2. An automatic crankshaft box stator face machining device according to claim 1, characterized in that the first linear electric cylinder (3) comprises a first cylinder block (31), and a first electric cylinder guide rail (32) and a first electric cylinder slide block (33) which is slidably arranged on the first electric cylinder guide rail (32) are arranged on the first cylinder block (31).

3. An automatic crankshaft box stator face machining device according to claim 1, characterized in that the second linear electric cylinder (4) comprises a second cylinder block (41), and a second electric cylinder guide rail (42) and a second electric cylinder slide block (43) arranged on the second electric cylinder guide rail (42) in a sliding manner are arranged on the second cylinder block (41).

4. An automatic processing device for the stator face of a crankcase according to claim 1, wherein a through sliding groove (51) is formed in the middle of the moving rod (5), and both ends of the moving rod (5) are fixed on the second cylinder block (43).
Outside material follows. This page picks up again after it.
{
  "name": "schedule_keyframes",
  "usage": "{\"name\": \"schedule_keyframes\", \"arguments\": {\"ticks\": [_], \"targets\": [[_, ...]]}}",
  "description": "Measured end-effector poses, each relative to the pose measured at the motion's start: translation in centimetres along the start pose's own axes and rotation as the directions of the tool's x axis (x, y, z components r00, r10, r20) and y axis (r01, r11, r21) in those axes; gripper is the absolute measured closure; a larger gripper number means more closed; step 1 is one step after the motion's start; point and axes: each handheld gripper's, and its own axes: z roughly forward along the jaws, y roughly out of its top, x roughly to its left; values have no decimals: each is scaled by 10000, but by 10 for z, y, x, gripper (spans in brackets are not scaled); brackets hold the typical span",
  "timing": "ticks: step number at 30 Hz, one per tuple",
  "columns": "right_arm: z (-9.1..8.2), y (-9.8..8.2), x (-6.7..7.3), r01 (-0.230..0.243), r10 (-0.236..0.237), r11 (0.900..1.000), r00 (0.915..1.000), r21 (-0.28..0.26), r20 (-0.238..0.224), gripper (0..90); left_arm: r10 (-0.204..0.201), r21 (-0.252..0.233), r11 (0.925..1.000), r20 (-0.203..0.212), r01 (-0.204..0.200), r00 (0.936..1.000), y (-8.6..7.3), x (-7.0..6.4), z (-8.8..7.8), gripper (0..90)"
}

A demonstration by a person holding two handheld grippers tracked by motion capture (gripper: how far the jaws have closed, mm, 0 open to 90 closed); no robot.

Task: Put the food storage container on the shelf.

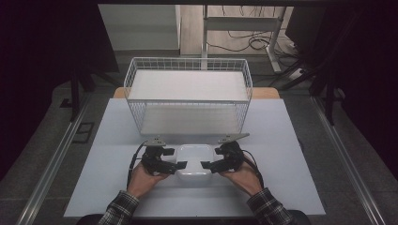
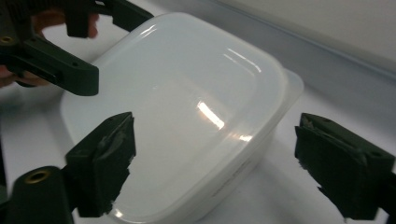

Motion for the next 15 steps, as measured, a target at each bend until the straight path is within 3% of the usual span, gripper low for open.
{"name": "schedule_keyframes", "arguments": {"ticks": [1,6,7,9,12,14,15], "targets": [[-1,0,0,-50,50,10000,9999,29,-126,198,-129,30,9999,267,128,9996,-2,-1,0,203],[-5,-3,4,-283,294,9992,9989,292,-368,244,-385,236,9990,245,379,9990,-5,-9,-5,250],[-11,-6,6,-340,353,9988,9987,355,-379,322,-427,281,9987,212,421,9989,-8,-14,-11,322],[-14,-8,6,-377,392,9987,9982,355,-448,362,-410,249,9989,159,406,9990,-10,-16,-14,358],[-27,-14,6,-558,563,9984,9972,111,-493,532,-416,72,9991,-137,417,9990,-12,-24,-22,533],[-31,-18,8,-722,722,9974,9958,15,-562,579,-324,72,9994,-343,327,9989,-13,-30,-24,594],[-36,-21,9,-951,943,9954,9932,-74,-689,647,-330,29,9994,-418,332,9986,-15,-32,-27,622]]}}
5. The automatic crankshaft box stator surface machining equipment according to claim 1, wherein two ends of the supporting rod (6) are respectively sleeved on a first sleeve (61), the first sleeve (61) is fixed on the first electric cylinder slide block (33), a second sleeve (62) movably penetrates through the middle position of the supporting rod (6), and a connecting plate (63) is fixed at the bottom end of the second sleeve (62).

6. The automatic crankshaft box stator face machining device according to claim 1, wherein a tool chuck (73) is arranged in the tool seat (72), a milling cutter (75) is arranged in the tool chuck (73), the bottom of the milling cutter (75) is arranged inside the tool chuck (73), a rotating cap (74) is connected to the bottom end of the tool seat (72) in a threaded mode, and the milling cutter (75) penetrates through the rotating cap (74).

7. The automatic processing equipment for the stator face of the crankcase according to claim 1, wherein the clamping plate (88) is smaller at the top end and larger at the bottom end, the stud bolt (8801) is connected to the top end of the clamping plate (88) in a penetrating manner, and the clamping plate (89) is arranged below the stud bolt (8801).

8. An automatic crankshaft box stator face machining device according to claim 1, characterized in that the second cylinder (9) is arranged between the support profiles (80), and the bottom end of the second cylinder (9) is fixed on the working table (1) through a connecting piece (91).